En période où le marché boursier est haut comme lorsqu’il est bas, on trouve toujours des gens pour râler que les cours s’éloignent autant de la valeur réelle des entreprises cotées. Ou encore, lors du rachat ou de la revente d’une entreprise – on a vu des cas de cessions pour un euro symbolique – il est fréquent que certains trouvent à redire et contestent face à la valeur réelle supposée négligée.

La notion de valeur a mis très longtemps à être bien comprise. Daniel Bernouilli (1700–82), un des membres de l’illustre famille de mathématiciens, fut un des premiers à tenter de la modéliser avec sa célèbre formule de la valeur : v = ðu / ðx. En clair, la valeur v d’un objet x vient de son utilité u et celle-ci est d’autant plus faible que le propriétaire possède de nombreuses fois cet objet. En d’autres termes, pour un riche qui en a beaucoup, un euro aurait moins de valeur que pour un pauvre.

On voit bien l’idée initiale. Elle considère qu’un riche qui a déjà tout n’accorde pas la même valeur aux choses qu’un pauvre. Pourtant, la formule de Bernoulli trouve vite ses limites. Riche ou pauvre, un euro permet d’acheter une baguette, il n’y a pas de différence dans la baguette qu’elle soit achetée par le riche ou par le pauvre. D’où la tentation de lui attribuer une valeur réelle, ici un euro. Mais imaginons que vous prépariez une sortie pour une classe d’élèves et que pour ce faire, il vous faille assez de baguettes pour faire un sandwich à chacun, disons dix baguettes pour trente jambon-beurre. Hélas, votre boulanger habituel n’en a plus que neuf, que vous achetez à un euro. Mais pour la dixième ? Vous devez absolument faire les trois derniers sandwiches. Soudain, le prix monte. Car chance, il lui reste un gros pain de 700g – qu’à Toulouse on appelle une flûte, allez savoir pourquoi – mais il est à trois euros. Tant pis, vous le prenez. Car ce qui vous importe, c’est votre objectif final.

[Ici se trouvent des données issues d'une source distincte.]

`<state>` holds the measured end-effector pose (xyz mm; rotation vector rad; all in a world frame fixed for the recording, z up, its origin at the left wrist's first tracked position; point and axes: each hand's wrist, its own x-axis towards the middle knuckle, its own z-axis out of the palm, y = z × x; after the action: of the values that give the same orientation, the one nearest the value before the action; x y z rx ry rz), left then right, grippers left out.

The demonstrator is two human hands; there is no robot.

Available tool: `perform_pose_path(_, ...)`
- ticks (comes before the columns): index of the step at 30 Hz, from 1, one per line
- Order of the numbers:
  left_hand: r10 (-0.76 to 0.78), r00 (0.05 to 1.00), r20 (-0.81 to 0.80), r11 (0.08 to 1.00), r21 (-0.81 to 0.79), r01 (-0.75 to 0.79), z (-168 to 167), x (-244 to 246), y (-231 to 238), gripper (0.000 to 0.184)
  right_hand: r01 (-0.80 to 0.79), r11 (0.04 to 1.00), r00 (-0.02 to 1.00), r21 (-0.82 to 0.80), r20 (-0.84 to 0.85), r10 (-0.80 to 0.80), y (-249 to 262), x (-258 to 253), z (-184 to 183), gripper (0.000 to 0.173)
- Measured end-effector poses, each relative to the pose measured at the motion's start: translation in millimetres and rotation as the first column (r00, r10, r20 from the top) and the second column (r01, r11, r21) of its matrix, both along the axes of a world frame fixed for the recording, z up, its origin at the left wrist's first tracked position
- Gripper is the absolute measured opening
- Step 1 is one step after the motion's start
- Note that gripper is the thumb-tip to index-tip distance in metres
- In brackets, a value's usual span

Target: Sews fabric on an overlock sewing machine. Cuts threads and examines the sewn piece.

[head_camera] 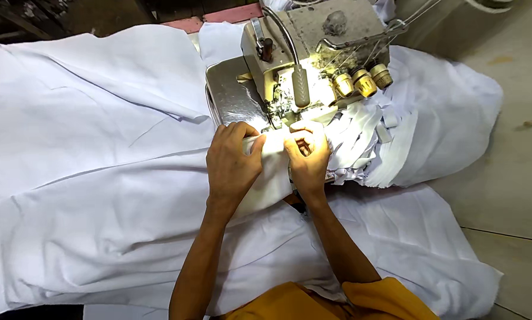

On voit sur cet exemple simple que la valeur n’a rien d’absolu. Le prix accordé au dernier pain est triple des autres, car c’est celui qui permet d’atteindre le but ultime. C’est la même idée que lors d’une course à pieds : les derniers mètres ont autant d’importance que l’ensemble de ceux qui ont été courus avant, et plus on va loin, plus il est moralement difficile d’abandonner. On dit que les prix se font à la marge, c’est-à-dire que les prix montent ou baissent en fonction de l’importance accordée aux derniers produits achetés et non à l’ensemble. Alors, cette valeur réelle ?

Dans son immense ouvrage « Homme, Economie et Etat », chapitre 1, section 5, Murray Rothbard décrit la « loi de l’utilité marginale », loi qui est désormais admise comme décrivant complètement et fidèlement le mécanisme de formation de la valeur. Il la formule ainsi : « les choses s’évaluent en tant que moyens en accord avec leur capacité à permettre d’atteindre nos fins estimées les plus ou moins urgentes ; chaque unité physique d’un moyen entrant dans l’action humaine est évaluée séparément. » Autrement dit, on accorde une valeur différente à chaque objet, et non à chaque type d’objet, et cela en fonction du rôle que chacun joue dans l’atteinte de nos objectifs personnels.

La valeur économique n’a donc rien d’absolu. Elle varie avec chacun de nous et elle varie même selon l’instant où elle est estimée. On a vu aussi que la valeur de dix pains n’est pas toujours dix fois la valeur d’un seul. Et en général, il n’est pas possible d’ajouter, soustraire ni de multiplier les valeurs des choses, car chaque chose a une valeur qui lui est propre, selon le regard de chacun de nous.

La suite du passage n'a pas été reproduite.